Task item — Below are some entries. Reproduce them word for word.

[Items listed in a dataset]

------------------------------------

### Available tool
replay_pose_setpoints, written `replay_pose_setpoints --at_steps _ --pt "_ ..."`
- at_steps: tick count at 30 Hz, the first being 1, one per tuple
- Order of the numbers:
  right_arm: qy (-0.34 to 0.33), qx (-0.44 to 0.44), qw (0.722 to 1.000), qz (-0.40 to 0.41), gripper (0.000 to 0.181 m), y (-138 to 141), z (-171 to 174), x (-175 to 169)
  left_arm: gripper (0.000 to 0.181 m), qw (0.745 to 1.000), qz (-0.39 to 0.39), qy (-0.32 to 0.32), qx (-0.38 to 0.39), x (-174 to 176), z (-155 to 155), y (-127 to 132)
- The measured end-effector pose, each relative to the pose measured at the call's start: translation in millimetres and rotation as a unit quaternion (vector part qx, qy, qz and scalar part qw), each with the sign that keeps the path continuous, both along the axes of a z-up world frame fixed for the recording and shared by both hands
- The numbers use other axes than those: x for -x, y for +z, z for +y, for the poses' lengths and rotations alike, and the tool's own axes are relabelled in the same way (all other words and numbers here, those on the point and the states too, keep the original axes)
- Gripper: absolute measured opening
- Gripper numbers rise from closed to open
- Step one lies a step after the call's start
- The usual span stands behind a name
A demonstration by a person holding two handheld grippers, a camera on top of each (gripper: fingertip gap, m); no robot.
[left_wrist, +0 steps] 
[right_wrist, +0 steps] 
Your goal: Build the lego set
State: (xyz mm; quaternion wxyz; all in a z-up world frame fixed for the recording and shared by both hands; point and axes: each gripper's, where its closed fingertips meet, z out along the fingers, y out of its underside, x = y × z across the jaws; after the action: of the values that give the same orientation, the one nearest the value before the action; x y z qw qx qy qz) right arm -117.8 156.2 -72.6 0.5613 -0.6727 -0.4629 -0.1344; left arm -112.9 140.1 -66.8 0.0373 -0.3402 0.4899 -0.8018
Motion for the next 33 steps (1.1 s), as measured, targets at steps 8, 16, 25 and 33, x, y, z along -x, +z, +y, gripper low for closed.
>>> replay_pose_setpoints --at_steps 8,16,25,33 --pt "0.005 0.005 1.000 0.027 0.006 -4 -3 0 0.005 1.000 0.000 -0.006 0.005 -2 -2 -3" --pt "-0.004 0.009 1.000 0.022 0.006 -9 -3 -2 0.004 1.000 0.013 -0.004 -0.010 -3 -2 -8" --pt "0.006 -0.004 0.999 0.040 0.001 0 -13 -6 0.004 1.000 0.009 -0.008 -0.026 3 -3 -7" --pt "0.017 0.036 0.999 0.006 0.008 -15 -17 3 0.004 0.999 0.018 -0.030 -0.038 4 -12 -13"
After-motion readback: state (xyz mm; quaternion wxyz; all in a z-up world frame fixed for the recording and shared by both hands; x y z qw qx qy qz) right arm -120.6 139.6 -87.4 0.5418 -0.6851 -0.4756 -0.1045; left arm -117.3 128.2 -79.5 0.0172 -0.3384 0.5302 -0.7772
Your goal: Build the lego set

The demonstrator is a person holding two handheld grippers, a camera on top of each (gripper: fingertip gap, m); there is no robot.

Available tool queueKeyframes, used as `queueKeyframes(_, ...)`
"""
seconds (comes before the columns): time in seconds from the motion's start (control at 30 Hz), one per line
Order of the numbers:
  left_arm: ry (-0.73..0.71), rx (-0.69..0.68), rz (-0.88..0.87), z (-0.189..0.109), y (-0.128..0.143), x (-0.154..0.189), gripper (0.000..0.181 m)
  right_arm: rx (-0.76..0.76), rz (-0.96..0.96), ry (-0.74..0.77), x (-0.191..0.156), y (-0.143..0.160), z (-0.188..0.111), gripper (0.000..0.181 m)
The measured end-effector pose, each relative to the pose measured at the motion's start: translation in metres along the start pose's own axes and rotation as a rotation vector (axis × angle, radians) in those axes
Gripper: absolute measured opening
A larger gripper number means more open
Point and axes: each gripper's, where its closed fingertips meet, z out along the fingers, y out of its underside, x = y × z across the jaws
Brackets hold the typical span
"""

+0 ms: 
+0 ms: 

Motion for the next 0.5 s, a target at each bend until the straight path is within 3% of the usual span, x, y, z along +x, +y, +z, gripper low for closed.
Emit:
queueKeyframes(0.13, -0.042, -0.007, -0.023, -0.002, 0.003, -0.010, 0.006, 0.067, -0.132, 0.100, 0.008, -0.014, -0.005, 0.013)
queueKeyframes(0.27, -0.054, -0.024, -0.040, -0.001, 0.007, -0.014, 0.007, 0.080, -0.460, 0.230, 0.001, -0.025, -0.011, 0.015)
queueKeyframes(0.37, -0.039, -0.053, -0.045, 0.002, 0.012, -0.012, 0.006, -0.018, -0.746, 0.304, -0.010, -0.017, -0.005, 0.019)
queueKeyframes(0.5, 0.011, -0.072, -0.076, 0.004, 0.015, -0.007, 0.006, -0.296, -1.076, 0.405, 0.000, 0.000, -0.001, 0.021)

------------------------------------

Response to this task —
### Available tool
replay_pose_setpoints, written `replay_pose_setpoints --at_steps _ --pt "_ ..."`
- at_steps: tick count at 30 Hz, the first being 1, one per tuple
- Order of the numbers:
  right_arm: qy (-0.34 to 0.33), qx (-0.44 to 0.44), qw (0.722 to 1.000), qz (-0.40 to 0.41), gripper (0.000 to 0.181 m), y (-138 to 141), z (-171 to 174), x (-175 to 169)
  left_arm: gripper (0.000 to 0.181 m), qw (0.745 to 1.000), qz (-0.39 to 0.39), qy (-0.32 to 0.32), qx (-0.38 to 0.39), x (-174 to 176), z (-155 to 155), y (-127 to 132)
- The measured end-effector pose, each relative to the pose measured at the call's start: translation in millimetres and rotation as a unit quaternion (vector part qx, qy, qz and scalar part qw), each with the sign that keeps the path continuous, both along the axes of a z-up world frame fixed for the recording and shared by both hands
- The numbers use other axes than those: x for -x, y for +z, z for +y, for the poses' lengths and rotations alike, and the tool's own axes are relabelled in the same way (all other words and numbers here, those on the point and the states too, keep the original axes)
- Gripper: absolute measured opening
- Gripper numbers rise from closed to open
- Step one lies a step after the call's start
- The usual span stands behind a name
A demonstration by a person holding two handheld grippers, a camera on top of each (gripper: fingertip gap, m); no robot.
[left_wrist, +0 steps] 
[right_wrist, +0 steps] 
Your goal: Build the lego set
State: (xyz mm; quaternion wxyz; all in a z-up world frame fixed for the recording and shared by both hands; point and axes: each gripper's, where its closed fingertips meet, z out along the fingers, y out of its underside, x = y × z across the jaws; after the action: of the values that give the same orientation, the one nearest the value before the action; x y z qw qx qy qz) right arm -117.8 156.2 -72.6 0.5613 -0.6727 -0.4629 -0.1344; left arm -112.9 140.1 -66.8 0.0373 -0.3402 0.4899 -0.8018
Motion for the next 33 steps (1.1 s), as measured, targets at steps 8, 16, 25 and 33, x, y, z along -x, +z, +y, gripper low for closed.
>>> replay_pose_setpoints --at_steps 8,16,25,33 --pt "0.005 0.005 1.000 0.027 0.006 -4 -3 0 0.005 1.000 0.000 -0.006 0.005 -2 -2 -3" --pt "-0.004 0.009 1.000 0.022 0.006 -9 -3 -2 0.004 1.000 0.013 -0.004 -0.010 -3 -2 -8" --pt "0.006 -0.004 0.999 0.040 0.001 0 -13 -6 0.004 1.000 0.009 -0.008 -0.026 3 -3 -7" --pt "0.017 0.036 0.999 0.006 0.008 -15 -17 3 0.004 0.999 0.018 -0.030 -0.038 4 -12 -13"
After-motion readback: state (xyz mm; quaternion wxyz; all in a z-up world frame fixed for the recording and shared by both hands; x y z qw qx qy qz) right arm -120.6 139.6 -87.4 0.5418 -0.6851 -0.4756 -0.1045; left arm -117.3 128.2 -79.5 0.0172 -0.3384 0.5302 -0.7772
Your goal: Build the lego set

The demonstrator is a person holding two handheld grippers, a camera on top of each (gripper: fingertip gap, m); there is no robot.

Available tool queueKeyframes, used as `queueKeyframes(_, ...)`
"""
seconds (comes before the columns): time in seconds from the motion's start (control at 30 Hz), one per line
Order of the numbers:
  left_arm: ry (-0.73..0.71), rx (-0.69..0.68), rz (-0.88..0.87), z (-0.189..0.109), y (-0.128..0.143), x (-0.154..0.189), gripper (0.000..0.181 m)
  right_arm: rx (-0.76..0.76), rz (-0.96..0.96), ry (-0.74..0.77), x (-0.191..0.156), y (-0.143..0.160), z (-0.188..0.111), gripper (0.000..0.181 m)
The measured end-effector pose, each relative to the pose measured at the motion's start: translation in metres along the start pose's own axes and rotation as a rotation vector (axis × angle, radians) in those axes
Gripper: absolute measured opening
A larger gripper number means more open
Point and axes: each gripper's, where its closed fingertips meet, z out along the fingers, y out of its underside, x = y × z across the jaws
Brackets hold the typical span
"""

+0 ms: 
+0 ms: 

Motion for the next 0.5 s, a target at each bend until the straight path is within 3% of the usual span, x, y, z along +x, +y, +z, gripper low for closed.
Emit:
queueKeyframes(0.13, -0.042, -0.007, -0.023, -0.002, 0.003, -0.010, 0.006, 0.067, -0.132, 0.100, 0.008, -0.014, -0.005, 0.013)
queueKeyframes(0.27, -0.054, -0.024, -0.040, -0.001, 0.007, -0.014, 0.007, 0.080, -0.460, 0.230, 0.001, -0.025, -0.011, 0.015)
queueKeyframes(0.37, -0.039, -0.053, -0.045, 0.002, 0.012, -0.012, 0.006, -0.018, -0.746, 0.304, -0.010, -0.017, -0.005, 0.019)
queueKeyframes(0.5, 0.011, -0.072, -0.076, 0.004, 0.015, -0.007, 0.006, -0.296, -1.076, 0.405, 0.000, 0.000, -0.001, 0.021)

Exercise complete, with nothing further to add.